- Jabez Knowlton Store
- U.S. National Register of Historic Places
- Nearest city: Newburgh, Maine
- Coordinates: 44°42′37″N 69°2′26″W﻿ / ﻿44.71028°N 69.04056°W
- Area: 1 acre (0.40 ha)
- Built: 1839
- Architectural style: Greek Revival
- NRHP reference No.: 78000191
- Added to NRHP: January 18, 1978

= Jabez Knowlton Store =

The Jabez Knowlton Store is a historic commercial building on Maine State Route 9 in Newburgh, Maine. Built in 1839, it is a well-preserved example of commercial Greek Revival architecture in a rural context. It is more significant for its well-preserved collection of goods dating to the early 20th century, preserved by the Knowlton family after the store's last proprietor died in 1910. The property, open by appointment as a museum, was listed on the National Register of Historic Places in 1978.

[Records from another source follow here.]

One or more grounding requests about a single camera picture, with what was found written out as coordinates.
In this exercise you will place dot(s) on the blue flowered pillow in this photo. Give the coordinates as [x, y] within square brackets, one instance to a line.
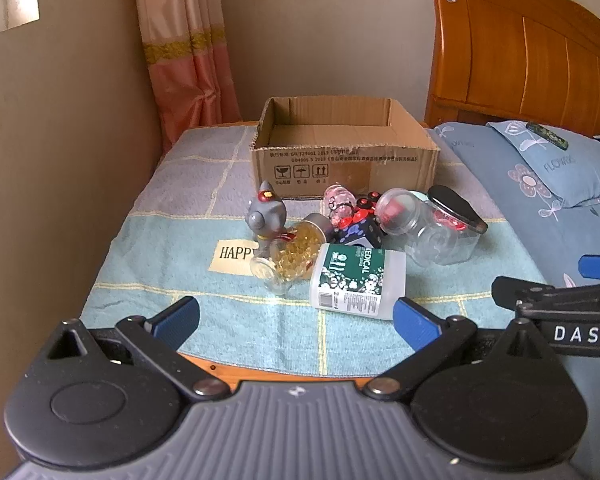
[555, 170]

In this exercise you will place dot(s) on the checkered blue grey towel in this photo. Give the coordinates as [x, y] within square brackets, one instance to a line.
[180, 240]

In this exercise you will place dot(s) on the mint green round case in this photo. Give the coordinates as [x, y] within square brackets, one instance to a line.
[421, 195]

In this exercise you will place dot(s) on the brown cardboard box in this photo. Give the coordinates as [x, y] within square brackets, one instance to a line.
[330, 170]

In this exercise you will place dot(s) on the clear round plastic jar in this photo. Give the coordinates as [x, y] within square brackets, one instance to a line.
[400, 210]

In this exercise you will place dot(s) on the grey monster figurine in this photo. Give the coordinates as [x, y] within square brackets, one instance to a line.
[265, 215]

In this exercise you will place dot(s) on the blue flowered bed sheet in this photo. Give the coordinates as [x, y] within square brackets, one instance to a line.
[570, 240]

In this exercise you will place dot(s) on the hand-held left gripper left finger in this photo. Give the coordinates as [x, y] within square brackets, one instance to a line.
[177, 317]

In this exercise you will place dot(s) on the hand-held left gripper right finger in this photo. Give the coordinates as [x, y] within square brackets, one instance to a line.
[415, 322]

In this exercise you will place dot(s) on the clear bottle of yellow capsules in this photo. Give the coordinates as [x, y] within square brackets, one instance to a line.
[290, 255]

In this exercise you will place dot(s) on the clear jar with red contents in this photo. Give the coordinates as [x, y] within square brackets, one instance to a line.
[440, 245]

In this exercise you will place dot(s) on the black cube toy red buttons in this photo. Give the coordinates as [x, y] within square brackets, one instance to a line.
[360, 232]

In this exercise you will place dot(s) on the white bottle with green label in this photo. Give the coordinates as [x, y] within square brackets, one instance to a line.
[387, 280]

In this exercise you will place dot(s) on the pink and cream curtain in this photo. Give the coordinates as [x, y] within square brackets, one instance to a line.
[190, 60]

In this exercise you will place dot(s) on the wooden bed headboard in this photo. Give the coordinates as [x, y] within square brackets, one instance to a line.
[520, 50]

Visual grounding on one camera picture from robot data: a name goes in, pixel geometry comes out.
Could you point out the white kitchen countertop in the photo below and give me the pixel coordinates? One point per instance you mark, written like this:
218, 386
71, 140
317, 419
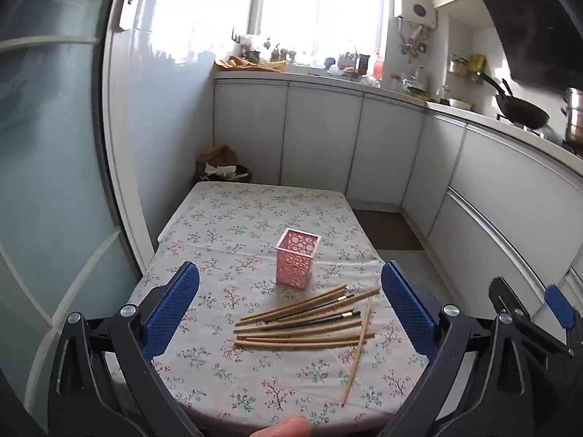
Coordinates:
319, 77

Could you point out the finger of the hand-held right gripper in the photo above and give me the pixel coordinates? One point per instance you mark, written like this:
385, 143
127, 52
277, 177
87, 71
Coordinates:
505, 292
561, 306

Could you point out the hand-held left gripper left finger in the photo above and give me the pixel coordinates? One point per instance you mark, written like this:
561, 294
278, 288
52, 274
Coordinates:
173, 309

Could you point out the person's left hand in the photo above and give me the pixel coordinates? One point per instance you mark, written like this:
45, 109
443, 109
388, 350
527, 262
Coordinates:
282, 428

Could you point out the dark brown jar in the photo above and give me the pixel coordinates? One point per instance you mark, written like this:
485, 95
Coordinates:
363, 64

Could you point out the black trash bin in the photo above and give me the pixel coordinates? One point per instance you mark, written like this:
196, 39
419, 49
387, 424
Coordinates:
227, 174

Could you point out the long bamboo chopstick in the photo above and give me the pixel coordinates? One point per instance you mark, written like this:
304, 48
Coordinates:
357, 346

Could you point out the steel pot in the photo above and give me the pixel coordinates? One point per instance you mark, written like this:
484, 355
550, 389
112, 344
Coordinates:
575, 118

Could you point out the bright kitchen window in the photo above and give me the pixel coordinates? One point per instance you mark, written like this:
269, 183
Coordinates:
319, 9

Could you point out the black wok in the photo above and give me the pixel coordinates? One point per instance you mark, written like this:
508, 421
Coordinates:
524, 111

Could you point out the pile of wooden chopsticks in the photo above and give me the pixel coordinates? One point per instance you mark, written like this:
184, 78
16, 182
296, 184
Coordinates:
273, 342

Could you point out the floral tablecloth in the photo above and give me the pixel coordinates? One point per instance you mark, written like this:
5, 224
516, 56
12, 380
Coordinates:
218, 255

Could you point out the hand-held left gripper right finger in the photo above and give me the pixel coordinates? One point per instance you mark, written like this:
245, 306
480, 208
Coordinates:
405, 309

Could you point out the pink perforated utensil holder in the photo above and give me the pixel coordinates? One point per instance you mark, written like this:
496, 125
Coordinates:
296, 268

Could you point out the white kitchen base cabinets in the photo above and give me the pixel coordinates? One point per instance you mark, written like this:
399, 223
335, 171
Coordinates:
319, 136

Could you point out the yellow packet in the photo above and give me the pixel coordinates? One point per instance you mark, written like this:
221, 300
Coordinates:
477, 63

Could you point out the red bottle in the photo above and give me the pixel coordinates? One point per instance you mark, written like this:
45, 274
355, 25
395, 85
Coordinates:
379, 66

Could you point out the black range hood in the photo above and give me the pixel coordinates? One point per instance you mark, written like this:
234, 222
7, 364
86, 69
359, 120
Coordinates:
533, 32

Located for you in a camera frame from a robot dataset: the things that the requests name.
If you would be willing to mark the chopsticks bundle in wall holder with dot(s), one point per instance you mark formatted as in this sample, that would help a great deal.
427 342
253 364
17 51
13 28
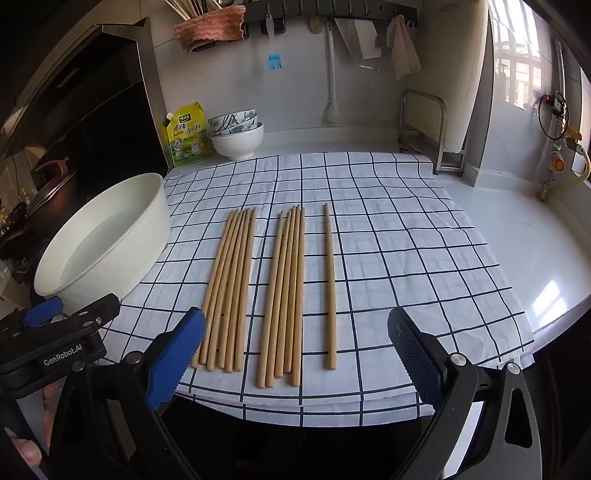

==Description and history==
The Knowlton Store is located on the south side of Maine State Route 9, west of Newburgh's rural village center, and just east of the Knowlton family cemetery. It is now set back from the road, behind a row of trees, a site to which it was moved in 1957. It is a 1-1/2 story rectangular wood frame structure, with a front-facing gable roof, clapboard siding, and fieldstone foundation. The north-facing front has a centered entrance, with sash windows to either side, and a pair of sash windows in the gable. A single chimney rises from the rear of the building. The interior of the building retains original mid-19th century store fixtures, its shelves lined with goods from the early 19th century.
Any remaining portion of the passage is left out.